Along with lowering tariffs and expanding market access, the EU also approved several safeguard measures as part of the legislation to implement the pact. These provisions, which include a so-called “sunset clause,” spell out timelines and procedures under which the EU can adjust elements of the deal in response to changing trade relations or market conditions.
“By translating the EU’s commitments in the joint statement into law, this regulation becomes part of the EU’s defensive toolbox: it not only strengthens and stabilises EU-US trade relations, but it also gives the EU the ability to respond if the United States fails to uphold its side of the bargain,” Bernd Lange, chair of the European Parliament’s International Trade Committee, said in a statement Tuesday.

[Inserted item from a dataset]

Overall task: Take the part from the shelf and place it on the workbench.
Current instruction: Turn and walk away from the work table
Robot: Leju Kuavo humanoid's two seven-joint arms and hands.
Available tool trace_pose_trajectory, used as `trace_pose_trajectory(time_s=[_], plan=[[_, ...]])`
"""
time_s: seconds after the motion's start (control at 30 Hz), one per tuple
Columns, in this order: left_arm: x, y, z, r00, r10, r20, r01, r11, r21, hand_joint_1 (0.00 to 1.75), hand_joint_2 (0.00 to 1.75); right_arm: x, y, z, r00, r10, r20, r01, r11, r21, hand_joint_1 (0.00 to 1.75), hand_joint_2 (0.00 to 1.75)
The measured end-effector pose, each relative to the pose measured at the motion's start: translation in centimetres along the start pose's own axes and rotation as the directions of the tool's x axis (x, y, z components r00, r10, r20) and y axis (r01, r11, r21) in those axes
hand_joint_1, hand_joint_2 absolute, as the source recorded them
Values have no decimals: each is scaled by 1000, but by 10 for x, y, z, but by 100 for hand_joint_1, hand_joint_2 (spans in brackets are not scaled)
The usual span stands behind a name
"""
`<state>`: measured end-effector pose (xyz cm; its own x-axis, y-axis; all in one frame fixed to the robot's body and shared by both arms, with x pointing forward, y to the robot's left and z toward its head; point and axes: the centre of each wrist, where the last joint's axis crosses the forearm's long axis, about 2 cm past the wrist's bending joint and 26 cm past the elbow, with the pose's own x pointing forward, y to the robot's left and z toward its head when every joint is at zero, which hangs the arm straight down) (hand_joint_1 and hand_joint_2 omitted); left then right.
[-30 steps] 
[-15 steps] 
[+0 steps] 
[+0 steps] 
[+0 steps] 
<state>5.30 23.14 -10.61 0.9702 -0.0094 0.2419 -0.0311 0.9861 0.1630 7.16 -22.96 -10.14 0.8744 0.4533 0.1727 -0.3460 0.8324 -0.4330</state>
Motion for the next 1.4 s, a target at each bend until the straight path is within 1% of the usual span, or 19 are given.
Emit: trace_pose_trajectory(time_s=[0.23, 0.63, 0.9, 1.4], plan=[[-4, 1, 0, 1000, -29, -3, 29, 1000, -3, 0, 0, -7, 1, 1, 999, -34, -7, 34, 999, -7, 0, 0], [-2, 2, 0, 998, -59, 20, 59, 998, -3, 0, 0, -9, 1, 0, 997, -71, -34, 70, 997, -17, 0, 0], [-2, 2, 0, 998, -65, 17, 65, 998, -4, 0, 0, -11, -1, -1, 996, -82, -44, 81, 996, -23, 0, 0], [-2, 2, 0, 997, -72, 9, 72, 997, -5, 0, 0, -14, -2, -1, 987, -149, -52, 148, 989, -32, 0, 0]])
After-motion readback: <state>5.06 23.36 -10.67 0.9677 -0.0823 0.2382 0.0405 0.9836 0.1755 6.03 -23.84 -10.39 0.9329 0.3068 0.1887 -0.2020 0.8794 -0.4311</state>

Per the sunset clause, preferential treatment for industrial goods and agricultural imports will expire on Dec. 31, 2029, pending a European Commission review and legislative proposal to prolong the regulation.
“The deal is unbalanced, unfair, and it makes no sense to have a legislation which is really based on an unfair deal forever,” Lange said during a press conference Tuesday, noting the discrepancy in tariff rates being implemented by the two sides.
In the near term, the EU also set rules related to U.S. tariffs implemented since the two trading partners first reached an agreement last August. Namely, the EU will be able to suspend preferential tariff treatment if the U.S. continues to apply a tariff rate above 15% to steel and aluminum derivative imports from the bloc by Dec. 31, 2026. In addition, the EU can suspend its side of the pact if U.S. tariffs exceed the 15% cap.
Earlier this month, the U.S. Trade Representative Jamieson Greer proposed a 10% or 12.5% tariff for 60 trading partners due to alleged failure to impose and enforce forced labor bans. Under the proposal, which stemmed from a Section 301 investigation launched in March, the EU would face a 10% tariff. The U.S. is also in the midst of another Section 301 investigation evaluating potential excess manufacturing production and capacity of 16 trading partners, including the EU.
Greer has intimated that levies resulting from the probes would not alter the agreement between the U.S. and EU.
“We understand that a deal is a deal,” Greer said earlier this month, Bloomberg reported. “We want to make sure that we are able to resolve the trading practices that are identified as problematic in our investigations and we’re going to take into account the Turnberry deal, of course.”